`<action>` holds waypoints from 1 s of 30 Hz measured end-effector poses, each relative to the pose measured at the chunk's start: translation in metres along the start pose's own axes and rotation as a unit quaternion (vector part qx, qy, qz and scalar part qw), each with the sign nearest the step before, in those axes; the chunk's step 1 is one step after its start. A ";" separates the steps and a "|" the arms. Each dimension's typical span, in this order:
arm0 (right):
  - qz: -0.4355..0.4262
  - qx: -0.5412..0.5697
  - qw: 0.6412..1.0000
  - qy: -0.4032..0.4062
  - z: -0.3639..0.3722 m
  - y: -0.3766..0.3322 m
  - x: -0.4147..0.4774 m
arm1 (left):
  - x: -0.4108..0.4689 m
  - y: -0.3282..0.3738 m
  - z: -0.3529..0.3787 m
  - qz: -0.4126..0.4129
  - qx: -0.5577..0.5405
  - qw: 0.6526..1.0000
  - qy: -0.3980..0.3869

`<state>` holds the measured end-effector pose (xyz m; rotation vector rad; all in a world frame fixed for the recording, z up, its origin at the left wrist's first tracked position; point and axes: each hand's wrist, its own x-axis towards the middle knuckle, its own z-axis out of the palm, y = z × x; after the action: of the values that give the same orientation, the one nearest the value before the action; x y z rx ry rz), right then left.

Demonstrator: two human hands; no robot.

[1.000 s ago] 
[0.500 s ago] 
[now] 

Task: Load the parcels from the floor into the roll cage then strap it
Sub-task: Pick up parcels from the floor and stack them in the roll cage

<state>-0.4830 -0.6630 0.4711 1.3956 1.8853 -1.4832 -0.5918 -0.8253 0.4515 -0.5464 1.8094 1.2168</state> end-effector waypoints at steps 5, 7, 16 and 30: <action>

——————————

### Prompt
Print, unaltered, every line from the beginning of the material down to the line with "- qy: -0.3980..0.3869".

### Result
`<action>` holds waypoints from 1 s of 30 Hz measured end-effector poses, each relative to the pose measured at the chunk's start: translation in metres along the start pose's own axes and rotation as a unit quaternion (vector part qx, qy, qz and scalar part qw), each with the sign nearest the step before, in those axes; the chunk's step 1 is one step after its start. A ";" separates the steps and a "|" the arms. Each dimension's typical span, in this order:
arm0 (right):
  - qz: -0.4355..0.4262
  - qx: -0.5412..0.5697
  - qw: 0.6412..1.0000
  - qy: -0.4032..0.4062
  - z: -0.3639..0.3722 m
  - y: -0.3766..0.3322 m
  - x: -0.4147..0.4774 m
arm1 (left):
  - x: -0.4108..0.4689 m
  - y: -0.3282..0.3738 m
  - z: -0.3529..0.3787 m
  - qz: -0.4126..0.4129
  - qx: -0.5577..0.5405
  - qw: 0.6526..1.0000
  - qy: -0.3980..0.3869

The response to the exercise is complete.